The thing about inspiration is that it often seems to come from nowhere at all. It actually doesn’t, though. It happens subtly and it partly happens because of the visual vocabulary of the person in question. You have to really wait for it to strike in some cases. Once you do, you might wonder how it even happened for you or what you’re going to need to do in order to make it happen again.

It’s all about setting everything up in order to make sure that something is at least likely to happen again. You don’t know when anything of that nature is going to strike, but you can be sure that it isn’t going to strike if you’re limiting yourself to a fairly narrow window of visual information.

Ever noticed how almost everything in the 1970’s science fiction and fantasy worlds looks kind of the same? And the same goes for the fantasy of the 1990’s or the 2000’s? It’s because the people in all of their respective eras were paying attention to the visual palates of their days. They were being inspired by all of the visual information all around them that existed at that time. They took their cues from the movies, the art, and the television of their time. Many of them would probably have been better off trying to study the images from all different time periods and all different cultures in order to create a really unique visual style.

I’ve always tried to make sure that I’m familiar with the art and the art history that you’ll find in a lot of different cultures and that has existed in a lot of different times. Sure, I want to just be more knowledgeable and more cosmopolitan in general. The thing is, I actually do believe that it’s made me a better artist. I can’t judge the quality of my own work. However, I can at least compare it to what it would probably be if I had a slightly different level of experience, and I think that my philosophy of making sure that I have a wide range of influences really does make all the difference.

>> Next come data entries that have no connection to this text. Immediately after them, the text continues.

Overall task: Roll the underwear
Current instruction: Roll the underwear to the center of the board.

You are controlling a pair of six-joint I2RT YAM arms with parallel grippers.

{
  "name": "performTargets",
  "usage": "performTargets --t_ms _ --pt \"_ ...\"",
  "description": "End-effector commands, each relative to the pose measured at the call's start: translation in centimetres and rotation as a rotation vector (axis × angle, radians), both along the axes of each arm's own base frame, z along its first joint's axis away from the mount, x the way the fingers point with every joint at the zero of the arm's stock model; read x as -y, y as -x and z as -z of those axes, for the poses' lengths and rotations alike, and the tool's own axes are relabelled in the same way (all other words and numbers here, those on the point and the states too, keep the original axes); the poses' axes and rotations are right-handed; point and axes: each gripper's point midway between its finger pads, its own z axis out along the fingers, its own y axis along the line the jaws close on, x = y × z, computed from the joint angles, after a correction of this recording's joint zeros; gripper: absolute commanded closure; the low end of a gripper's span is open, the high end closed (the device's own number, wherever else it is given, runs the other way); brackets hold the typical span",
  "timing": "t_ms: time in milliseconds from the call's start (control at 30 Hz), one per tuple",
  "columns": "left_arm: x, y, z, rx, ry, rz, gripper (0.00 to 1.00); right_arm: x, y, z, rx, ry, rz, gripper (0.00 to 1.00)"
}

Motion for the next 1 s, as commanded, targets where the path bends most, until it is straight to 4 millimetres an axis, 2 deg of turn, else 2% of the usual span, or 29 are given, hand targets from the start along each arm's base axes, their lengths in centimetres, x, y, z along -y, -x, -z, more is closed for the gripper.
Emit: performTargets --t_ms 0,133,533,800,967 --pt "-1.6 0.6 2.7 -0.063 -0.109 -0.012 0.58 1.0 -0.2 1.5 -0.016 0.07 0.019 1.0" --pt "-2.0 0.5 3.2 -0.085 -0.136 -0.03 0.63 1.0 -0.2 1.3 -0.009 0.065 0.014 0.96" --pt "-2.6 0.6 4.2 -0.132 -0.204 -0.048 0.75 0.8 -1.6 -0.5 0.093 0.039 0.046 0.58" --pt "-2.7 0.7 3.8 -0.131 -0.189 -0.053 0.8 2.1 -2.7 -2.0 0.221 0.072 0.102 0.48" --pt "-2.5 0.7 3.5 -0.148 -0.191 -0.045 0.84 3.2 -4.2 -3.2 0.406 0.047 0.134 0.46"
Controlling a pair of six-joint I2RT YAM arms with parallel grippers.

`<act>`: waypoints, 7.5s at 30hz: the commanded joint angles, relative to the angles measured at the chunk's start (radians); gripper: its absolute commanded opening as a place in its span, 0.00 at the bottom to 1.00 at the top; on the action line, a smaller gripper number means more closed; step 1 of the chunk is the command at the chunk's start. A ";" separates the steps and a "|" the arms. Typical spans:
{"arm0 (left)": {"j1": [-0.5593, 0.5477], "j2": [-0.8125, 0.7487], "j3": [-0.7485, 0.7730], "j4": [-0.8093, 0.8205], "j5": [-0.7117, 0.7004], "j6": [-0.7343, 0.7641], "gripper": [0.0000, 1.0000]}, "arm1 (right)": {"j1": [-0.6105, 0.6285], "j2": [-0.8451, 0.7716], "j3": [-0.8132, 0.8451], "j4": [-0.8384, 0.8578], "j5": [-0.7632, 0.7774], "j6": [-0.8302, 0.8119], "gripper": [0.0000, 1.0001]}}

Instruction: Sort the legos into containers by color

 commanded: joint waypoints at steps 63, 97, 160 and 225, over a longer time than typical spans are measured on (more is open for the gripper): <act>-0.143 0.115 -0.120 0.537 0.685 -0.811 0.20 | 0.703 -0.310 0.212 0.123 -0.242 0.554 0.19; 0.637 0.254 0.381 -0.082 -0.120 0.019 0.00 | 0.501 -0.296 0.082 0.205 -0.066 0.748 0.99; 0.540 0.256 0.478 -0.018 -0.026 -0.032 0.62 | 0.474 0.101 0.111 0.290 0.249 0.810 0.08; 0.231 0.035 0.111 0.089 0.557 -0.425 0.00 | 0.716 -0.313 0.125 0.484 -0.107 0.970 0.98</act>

No one is truly original when it comes to artwork or to inspiration, and that should be clear to anyone who has really tried it. They’re going to be influenced by other people and other artists, and that’s just the way that it is. You can try to put your own spin on things, and that’s all anyone can do in this world. I really recommend that people try to give themselves as many influences to draw on as possible, and that’s what’s going to stop you from being the sort of person who seems to draw the same thing over and over again without a lot of variation. People like that are staying in their own little bubble, and you really can branch out of it.